Now is the time to do a thorough tour of your hospital and look at things through the eyes of an intruder. Where are the places someone can enter and hide for some time, where security is not likely to check during their regular tours?

Listen to the regulators. Regulatory agencies such as OSHA and The Joint Commission are taking workplace violence very serious. The CDC has called it an epidemic. It's time for you to listen to what they say, and to take their advice when you can. OSHA recently came out with an update of its guidelines for updating your workplace violence prevention plan complete with suggestions for facility design improvement that can help you get started. FEMA, the CDC, and Department of Homeland Security all have produced videos about active shooters that can help you train your employees.

Take care of your mental health patients. Smith says one of the biggest epidemics to hit healthcare in recent years has been the decrease in proper care for mental health patients. As a result, many hospitals have these individuals dumped into their ERs, creating a major security danger.

"It used to be that mental health patients would get their care at outpatient facilities, but budgets have been cut," he says. "Many of these patients are now out in the community and not getting the care they need, and when they come over to our EDs they are much more acute and are not taking their medications."

Many hospitals are now redesigning their ER spaces to better serve this population, including making multi-modal rooms that can change to the needs of the patient, and making waiting areas friendlier for long-term stays.

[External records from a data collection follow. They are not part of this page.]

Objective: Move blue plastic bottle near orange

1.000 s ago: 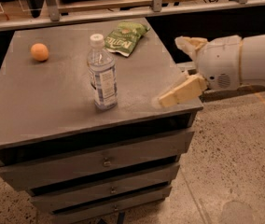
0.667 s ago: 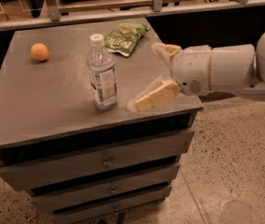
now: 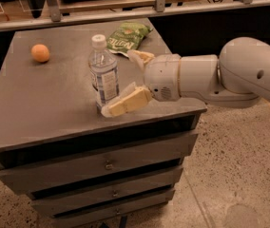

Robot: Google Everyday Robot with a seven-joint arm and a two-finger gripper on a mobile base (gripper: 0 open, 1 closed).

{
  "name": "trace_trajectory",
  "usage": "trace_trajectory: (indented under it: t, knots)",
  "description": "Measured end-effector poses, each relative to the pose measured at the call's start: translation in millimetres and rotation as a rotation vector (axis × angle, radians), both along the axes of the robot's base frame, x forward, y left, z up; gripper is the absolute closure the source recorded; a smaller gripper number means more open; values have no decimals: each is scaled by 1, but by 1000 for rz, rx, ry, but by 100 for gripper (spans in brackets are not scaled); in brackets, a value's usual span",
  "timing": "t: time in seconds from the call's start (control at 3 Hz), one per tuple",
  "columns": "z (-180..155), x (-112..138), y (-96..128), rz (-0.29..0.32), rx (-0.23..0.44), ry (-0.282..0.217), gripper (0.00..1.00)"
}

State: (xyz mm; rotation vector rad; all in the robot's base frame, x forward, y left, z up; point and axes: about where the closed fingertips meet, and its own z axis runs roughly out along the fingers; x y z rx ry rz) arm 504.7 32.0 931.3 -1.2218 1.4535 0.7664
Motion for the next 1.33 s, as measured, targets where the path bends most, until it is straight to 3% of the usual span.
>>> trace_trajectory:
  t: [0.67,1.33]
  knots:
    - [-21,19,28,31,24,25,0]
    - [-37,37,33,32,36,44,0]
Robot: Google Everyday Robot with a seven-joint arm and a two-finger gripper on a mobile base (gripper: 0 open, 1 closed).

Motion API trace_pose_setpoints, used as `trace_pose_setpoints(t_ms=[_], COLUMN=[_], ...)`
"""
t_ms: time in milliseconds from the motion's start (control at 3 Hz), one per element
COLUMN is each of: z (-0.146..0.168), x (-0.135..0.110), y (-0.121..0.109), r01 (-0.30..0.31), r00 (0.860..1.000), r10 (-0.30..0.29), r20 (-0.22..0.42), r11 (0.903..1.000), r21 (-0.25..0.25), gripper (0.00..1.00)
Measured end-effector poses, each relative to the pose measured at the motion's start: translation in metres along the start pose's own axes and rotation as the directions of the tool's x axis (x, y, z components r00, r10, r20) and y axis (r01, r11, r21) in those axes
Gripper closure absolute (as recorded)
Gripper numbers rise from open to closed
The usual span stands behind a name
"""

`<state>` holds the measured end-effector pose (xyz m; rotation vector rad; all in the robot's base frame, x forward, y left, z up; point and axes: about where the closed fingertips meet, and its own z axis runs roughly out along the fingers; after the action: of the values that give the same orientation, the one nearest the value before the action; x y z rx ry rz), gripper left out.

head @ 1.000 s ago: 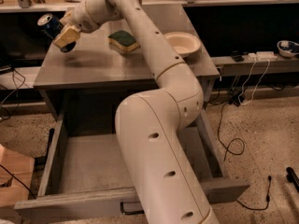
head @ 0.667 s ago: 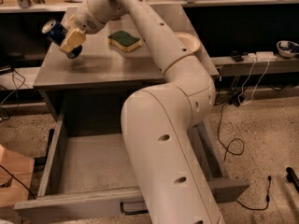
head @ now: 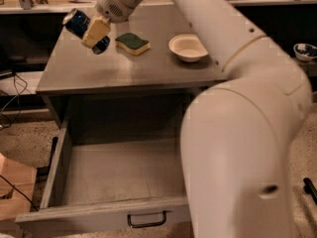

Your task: Place pepsi can into top drawer

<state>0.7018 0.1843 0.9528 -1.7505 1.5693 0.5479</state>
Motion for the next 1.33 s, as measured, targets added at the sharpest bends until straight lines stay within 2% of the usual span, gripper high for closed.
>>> trace_pose_setpoints(t_ms=[333, 667, 1000, 1333], z=[-0.051, -0.041, -0.043, -0.059], x=[-0.006, 0.006, 0.009, 0.022], y=[0.034, 0.06, 0.063, 0.091], r01=[-0.056, -0.074, -0.08, -0.123], r00=[0.997, 0.992, 0.99, 0.979], r10=[0.059, 0.077, 0.081, 0.119], r20=[-0.051, -0.099, -0.117, -0.166], r11=[0.9961, 0.9967, 0.9967, 0.9924], r21=[0.069, 0.031, 0.014, -0.013], gripper=[1.0, 1.0, 1.0, 1.0])
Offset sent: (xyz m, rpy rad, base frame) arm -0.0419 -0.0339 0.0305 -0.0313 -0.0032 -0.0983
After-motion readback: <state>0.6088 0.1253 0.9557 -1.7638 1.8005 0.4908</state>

Harden your prisoner policies. Prisoners are another high-risk population that can present a security risk in hospitals. As a result, hospitals must have policies in place for monitoring these patients, as well as a positive working relationship with the law enforcement officials bringing them in.

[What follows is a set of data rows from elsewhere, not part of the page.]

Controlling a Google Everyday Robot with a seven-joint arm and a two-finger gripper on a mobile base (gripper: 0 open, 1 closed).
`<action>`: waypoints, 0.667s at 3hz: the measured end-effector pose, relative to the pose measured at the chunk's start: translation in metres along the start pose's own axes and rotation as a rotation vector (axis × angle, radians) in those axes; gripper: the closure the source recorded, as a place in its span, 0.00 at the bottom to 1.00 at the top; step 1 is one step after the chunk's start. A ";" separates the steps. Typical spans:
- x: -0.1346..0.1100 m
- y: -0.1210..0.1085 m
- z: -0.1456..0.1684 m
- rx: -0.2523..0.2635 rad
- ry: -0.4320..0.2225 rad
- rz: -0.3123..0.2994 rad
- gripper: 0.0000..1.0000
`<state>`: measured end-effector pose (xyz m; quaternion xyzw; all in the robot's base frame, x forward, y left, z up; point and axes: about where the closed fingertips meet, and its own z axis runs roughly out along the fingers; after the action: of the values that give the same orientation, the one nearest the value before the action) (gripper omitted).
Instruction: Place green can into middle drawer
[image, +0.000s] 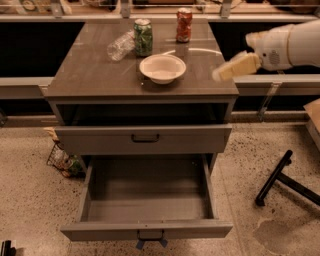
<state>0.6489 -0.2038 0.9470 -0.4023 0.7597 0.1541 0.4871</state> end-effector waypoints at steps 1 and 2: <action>-0.056 -0.056 0.036 0.097 -0.115 -0.061 0.00; -0.107 -0.061 0.053 0.106 -0.159 -0.124 0.00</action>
Offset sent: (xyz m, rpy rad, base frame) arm 0.0664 0.0092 0.0380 0.0376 -0.1469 -0.0349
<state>0.7499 -0.1596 1.0234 -0.4087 0.6996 0.1146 0.5749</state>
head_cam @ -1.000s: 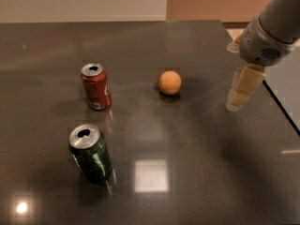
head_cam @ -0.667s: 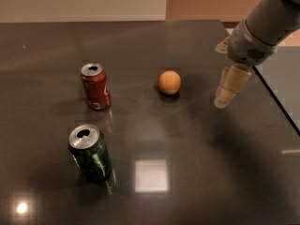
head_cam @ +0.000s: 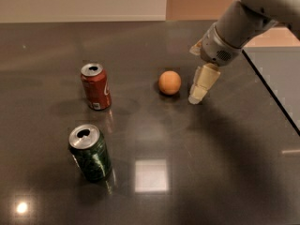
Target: Move orange near green can
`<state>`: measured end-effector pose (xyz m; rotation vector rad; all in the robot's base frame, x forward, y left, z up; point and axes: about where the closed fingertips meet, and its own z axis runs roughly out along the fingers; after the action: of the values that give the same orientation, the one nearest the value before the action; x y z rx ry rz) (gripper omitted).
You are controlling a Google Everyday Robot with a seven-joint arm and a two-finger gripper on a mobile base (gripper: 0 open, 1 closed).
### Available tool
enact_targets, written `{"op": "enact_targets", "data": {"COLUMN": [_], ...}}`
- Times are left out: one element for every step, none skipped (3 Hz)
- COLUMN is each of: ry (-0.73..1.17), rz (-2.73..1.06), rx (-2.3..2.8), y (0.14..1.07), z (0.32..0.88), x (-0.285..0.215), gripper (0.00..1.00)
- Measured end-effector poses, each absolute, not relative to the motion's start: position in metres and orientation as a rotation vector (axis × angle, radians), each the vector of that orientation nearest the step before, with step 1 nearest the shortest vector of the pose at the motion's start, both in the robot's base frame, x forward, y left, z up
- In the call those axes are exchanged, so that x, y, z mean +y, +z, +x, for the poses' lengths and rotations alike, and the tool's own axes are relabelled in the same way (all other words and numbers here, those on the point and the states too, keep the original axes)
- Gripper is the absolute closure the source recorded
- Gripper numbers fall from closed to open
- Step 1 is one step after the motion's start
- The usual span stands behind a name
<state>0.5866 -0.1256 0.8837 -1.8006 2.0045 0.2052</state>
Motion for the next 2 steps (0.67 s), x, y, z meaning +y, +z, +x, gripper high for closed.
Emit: {"op": "enact_targets", "data": {"ry": [0.255, 0.295], "rz": [-1.824, -1.85], "rx": [1.97, 1.949], "y": [0.876, 0.867], "z": [0.593, 0.596], "x": [-0.101, -0.083], "gripper": [0.0, 0.0]}}
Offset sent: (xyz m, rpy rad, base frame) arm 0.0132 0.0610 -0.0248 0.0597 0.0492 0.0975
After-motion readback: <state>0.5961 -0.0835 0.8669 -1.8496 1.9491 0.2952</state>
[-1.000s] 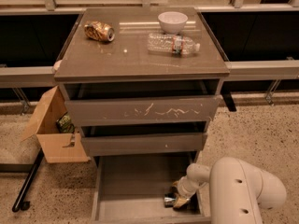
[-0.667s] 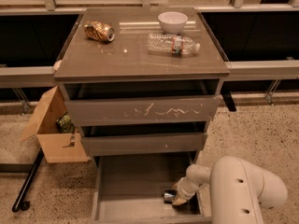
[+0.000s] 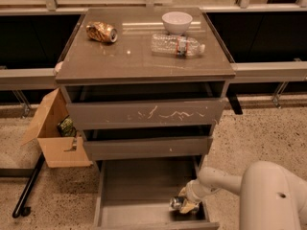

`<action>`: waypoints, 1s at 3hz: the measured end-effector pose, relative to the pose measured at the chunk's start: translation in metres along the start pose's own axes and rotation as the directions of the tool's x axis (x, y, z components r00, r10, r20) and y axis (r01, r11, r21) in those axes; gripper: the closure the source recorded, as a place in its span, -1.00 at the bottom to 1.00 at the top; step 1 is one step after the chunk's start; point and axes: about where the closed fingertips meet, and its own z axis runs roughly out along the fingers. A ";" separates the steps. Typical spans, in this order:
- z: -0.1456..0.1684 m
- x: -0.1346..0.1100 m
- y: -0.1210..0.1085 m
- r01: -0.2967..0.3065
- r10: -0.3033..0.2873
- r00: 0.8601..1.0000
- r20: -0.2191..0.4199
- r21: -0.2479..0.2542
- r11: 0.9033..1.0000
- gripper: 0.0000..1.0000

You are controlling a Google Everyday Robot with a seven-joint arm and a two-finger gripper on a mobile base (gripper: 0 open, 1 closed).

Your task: Pick redbull can from bottom drawer and place on counter

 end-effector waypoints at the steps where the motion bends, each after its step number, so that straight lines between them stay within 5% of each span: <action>1: -0.053 -0.023 -0.007 0.058 -0.062 0.994 0.085 0.047 0.997 1.00; 2: -0.104 -0.043 -0.017 0.106 -0.117 0.983 0.144 0.077 0.991 1.00; 3: -0.112 -0.046 -0.017 0.117 -0.128 0.980 0.153 0.077 0.990 1.00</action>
Offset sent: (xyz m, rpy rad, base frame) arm 0.0268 -0.0189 0.1859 0.2189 -0.1701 0.1126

In recent years, many shootings, stabbings, and other violent episodes have occurred from prisoners attempting to escape their captors in hospital facilities, and it usually occurs when law enforcement isn't paying attention when restraints are taken off.

"The bathroom is a real dangerous point," Smith says. "The guards don't like to go in there when they have that experience and so [prisoners] are going to do things like go through your ceiling tiles and pull down your sprinklers."

For a sample of patient prisoner guidelines developed by the International Association of Healthcare Security and Safety (IAHSS) that you can modify for your own facility's program, please see p. 3.

Design facilities right the first time. Smith says he gets very frustrated when he goes into a hospital to do a security assessment and he sees brand new facilities that weren't designed with security in mind.

If your healthcare system is thinking of building a new facility, you should be consulting healthcare security design experts to help you consider design elements that may not have been thought about, such as entryways and stairwell access, he says. A good place to start is with the IAHSS, which publishes a guideline of security design elements that can help design security measures and incorporate them into existing facilities. Check out the guidelines at www.iahss.org/?page=guidelines.